Mientras el sol comenzaba a descender, Lamars decidió adentrarse más en la selva, siguiendo un sendero estrecho que parecía desaparecer entre la vegetación. La mujer nativa los guiaba con pasos seguros, mientras la tripulación avanzaba con cuidado, conscientes de que cada movimiento podía ser observado por los habitantes de la isla o por los secretos que ésta guardaba.
Tras unos minutos, llegaron a una entrada de cueva escondida entre raíces y rocas, con un río pequeño que la atravesaba y un sonido profundo que parecía resonar en las paredes.
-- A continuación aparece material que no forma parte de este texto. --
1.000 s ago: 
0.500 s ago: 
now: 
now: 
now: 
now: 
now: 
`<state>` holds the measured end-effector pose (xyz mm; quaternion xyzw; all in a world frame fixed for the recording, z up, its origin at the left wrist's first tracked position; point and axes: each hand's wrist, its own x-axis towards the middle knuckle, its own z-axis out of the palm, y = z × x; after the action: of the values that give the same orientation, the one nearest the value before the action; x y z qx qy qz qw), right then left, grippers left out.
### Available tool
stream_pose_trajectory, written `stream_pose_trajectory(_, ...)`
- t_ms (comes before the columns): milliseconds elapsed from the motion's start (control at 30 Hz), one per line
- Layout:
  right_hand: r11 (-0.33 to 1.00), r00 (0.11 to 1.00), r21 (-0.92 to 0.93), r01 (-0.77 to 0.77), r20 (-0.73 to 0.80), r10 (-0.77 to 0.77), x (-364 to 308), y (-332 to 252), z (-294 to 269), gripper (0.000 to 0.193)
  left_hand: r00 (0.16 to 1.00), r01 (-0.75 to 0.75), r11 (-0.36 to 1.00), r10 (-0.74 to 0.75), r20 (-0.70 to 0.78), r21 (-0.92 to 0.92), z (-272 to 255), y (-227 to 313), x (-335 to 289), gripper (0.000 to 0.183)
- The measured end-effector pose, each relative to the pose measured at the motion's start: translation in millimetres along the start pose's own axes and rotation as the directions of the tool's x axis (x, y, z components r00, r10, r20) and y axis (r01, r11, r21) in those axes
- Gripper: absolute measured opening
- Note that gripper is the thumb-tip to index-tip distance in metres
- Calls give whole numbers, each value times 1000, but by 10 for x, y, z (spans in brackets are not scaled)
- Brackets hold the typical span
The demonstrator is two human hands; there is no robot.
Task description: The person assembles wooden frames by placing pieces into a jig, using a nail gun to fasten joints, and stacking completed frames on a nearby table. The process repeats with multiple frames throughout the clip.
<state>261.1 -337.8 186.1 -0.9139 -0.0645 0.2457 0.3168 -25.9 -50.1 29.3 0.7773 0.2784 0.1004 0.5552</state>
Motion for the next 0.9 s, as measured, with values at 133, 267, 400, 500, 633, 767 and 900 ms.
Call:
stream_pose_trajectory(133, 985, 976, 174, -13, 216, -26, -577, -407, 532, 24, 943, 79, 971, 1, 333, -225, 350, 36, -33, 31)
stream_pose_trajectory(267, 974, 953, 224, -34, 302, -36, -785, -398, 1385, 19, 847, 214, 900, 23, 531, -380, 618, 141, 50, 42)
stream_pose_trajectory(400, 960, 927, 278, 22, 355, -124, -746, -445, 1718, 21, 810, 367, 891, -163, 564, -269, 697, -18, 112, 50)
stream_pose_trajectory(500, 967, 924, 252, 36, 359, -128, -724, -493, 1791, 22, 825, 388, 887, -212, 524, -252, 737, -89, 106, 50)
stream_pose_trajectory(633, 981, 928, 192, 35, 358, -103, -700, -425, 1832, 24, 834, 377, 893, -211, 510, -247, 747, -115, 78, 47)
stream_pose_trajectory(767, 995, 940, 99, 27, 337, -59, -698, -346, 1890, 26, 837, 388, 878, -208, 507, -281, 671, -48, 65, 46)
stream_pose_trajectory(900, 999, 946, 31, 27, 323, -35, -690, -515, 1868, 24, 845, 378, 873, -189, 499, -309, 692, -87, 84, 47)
La luz del atardecer se filtraba por las grietas, iluminando los símbolos tallados en la piedra y dejando entrever algo antiguo, como si la cueva hubiera sido un lugar sagrado o un refugio secreto de los nativos.
Lamars avanzó con cautela, sintiendo que cada paso provocaba un eco profundo, un sonido que amplificaba la tensión en el aire. Los nativos permanecían en silencio, observando cómo su guía exploraba un lugar que parecía cargado de historia y misterio.
Dentro de la cueva, descubrieron herramientas antiguas, restos de fogatas y símbolos en las paredes, algunos de ellos similares a los vistos en la orilla del río. Lamars comprendió que la isla había sido habitada y estudiada por generaciones, y que cada hallazgo contaba una historia que él apenas comenzaba a entender.
De repente, un eco extraño y prolongado resonó entre las paredes, haciendo que los exploradores se detuvieran. No era un sonido común: parecía un aviso o advertencia, y la mujer nativa señaló con gestos que debían prestar atención y avanzar con respeto. Lamars entendió que la isla misma seguía imponiendo reglas, y que su expedición requeriría paciencia, cuidado y humildad para desentrañar sus secretos.
Al salir de la cueva, la luz del atardecer bañaba la selva y el río, recordándoles que la isla no había revelado todo, y que cada paso adelante sería un descubrimiento… y un desafío.